Influence of melanopic illuminance on spatial brightness in interior spaces: A controlled-variable study with comparison spectra

Abstract

Spatial brightness, a visual perception related to the magnitude of overall ambient lighting, has become a key aspect of indoor lighting quality. Traditional lighting measures, however, cannot accurately assess spatial brightness across different lighting spectra as the spectral sensitivity of spatial brightness differs from the V(λ) function, particularly in the short-wavelength range. Previous studies have reported that intrinsically photosensitive retinal ganglion cells (ipRGCs) may contribute to spatial brightness, but conclusive evidence is lacking, as potential interference from other photoreceptors and spectral attributes has not been excluded.

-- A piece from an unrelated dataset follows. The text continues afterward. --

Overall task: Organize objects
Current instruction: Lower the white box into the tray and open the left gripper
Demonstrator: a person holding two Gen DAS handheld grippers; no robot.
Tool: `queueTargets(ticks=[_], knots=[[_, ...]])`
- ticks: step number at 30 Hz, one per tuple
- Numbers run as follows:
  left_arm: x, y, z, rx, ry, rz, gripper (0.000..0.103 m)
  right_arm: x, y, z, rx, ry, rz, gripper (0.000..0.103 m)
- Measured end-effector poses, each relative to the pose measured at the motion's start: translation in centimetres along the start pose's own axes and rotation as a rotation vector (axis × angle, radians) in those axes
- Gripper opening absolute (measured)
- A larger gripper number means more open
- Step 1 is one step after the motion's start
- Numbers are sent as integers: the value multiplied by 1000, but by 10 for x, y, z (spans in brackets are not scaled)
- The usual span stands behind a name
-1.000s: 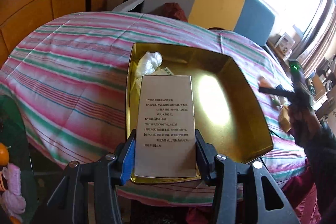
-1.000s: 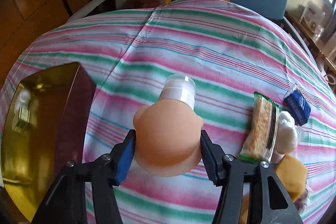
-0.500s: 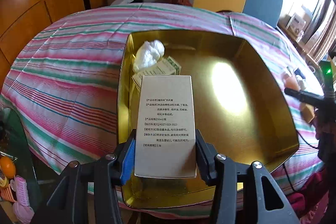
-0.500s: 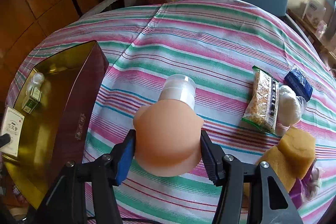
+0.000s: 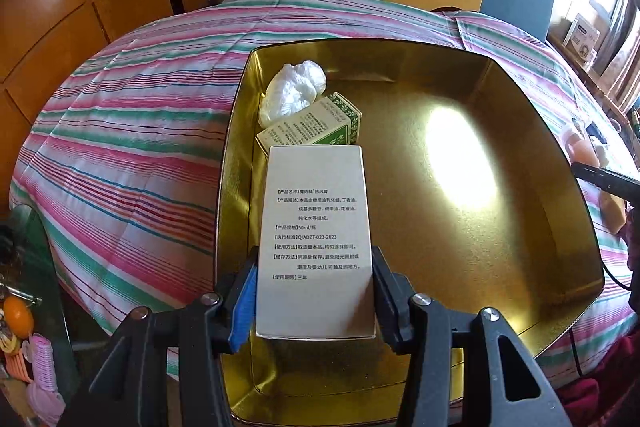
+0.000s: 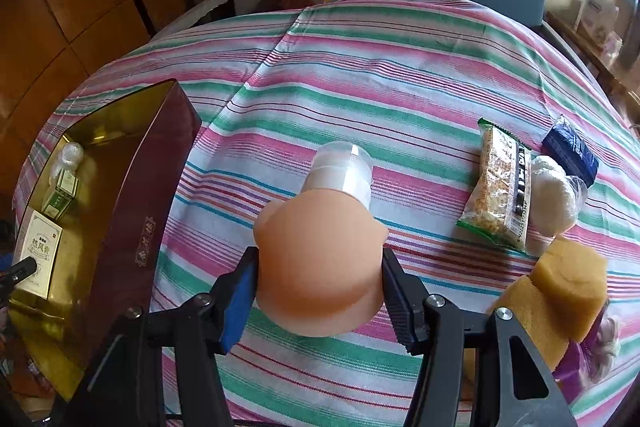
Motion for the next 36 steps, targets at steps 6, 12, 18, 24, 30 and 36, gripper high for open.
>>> queueTargets(ticks=[6, 12, 18, 24, 30, 36], knots=[[7, -1, -3, -2, 5, -7, 56, -3, -1, -2, -2, -3, 9, 60], [17, -3, -5, -5, -18, -33, 63, -10, -1, -4, -6, -22, 32, 63], [42, -2, -1, -3, -40, -94, 68, -14, 3, -6, -26, -28, 42, 72], [67, -4, 11, 18, -72, -148, 68, -16, 12, -10, -96, -5, 69, 82], [80, -9, 26, 62, -96, -188, 68, -18, 21, -12, -131, -35, 90, 63], [84, -15, 42, 92, -92, -196, 66, -7, 22, 9, -31, -116, 67, 52]])
Point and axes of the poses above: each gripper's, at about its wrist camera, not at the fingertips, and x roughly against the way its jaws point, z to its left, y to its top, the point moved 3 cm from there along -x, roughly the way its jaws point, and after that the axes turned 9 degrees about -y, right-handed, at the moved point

This study aims to investigate the direct impact of ipRGCs on spatial brightness of interior spaces, with other influencing spectral attributes strictly controlled. A color-mixing lighting system with nine spectral channels was used to generate five comparison spectra, covering a wide tuning range of ipRGC-related melanopic illuminance at fixed levels of photopic illuminance, cyanopic illuminance, chromaticity coordinates, gamut index (R_g), while maintaining color fidelity (R_f) values greater than 70. Human-factor studies were conducted to compare spatial brightness across these comparison spectra with controlled variables. The results indicated that increasing melanopic illuminance alone leads to a small but clear increase in spatial brightness when other spectral factors are held constant, proving the positive contribution of ipRGCs to spatial brightness. Additionally, this contribution is influenced by the corneal illuminance levels: when corneal illuminance is between 50 and 150 lx, ipRGCs have a clear positive impact on spatial brightness; however, when the corneal illuminance is outside of this range, changing ipRGC stimulation alone does not affect spatial brightness.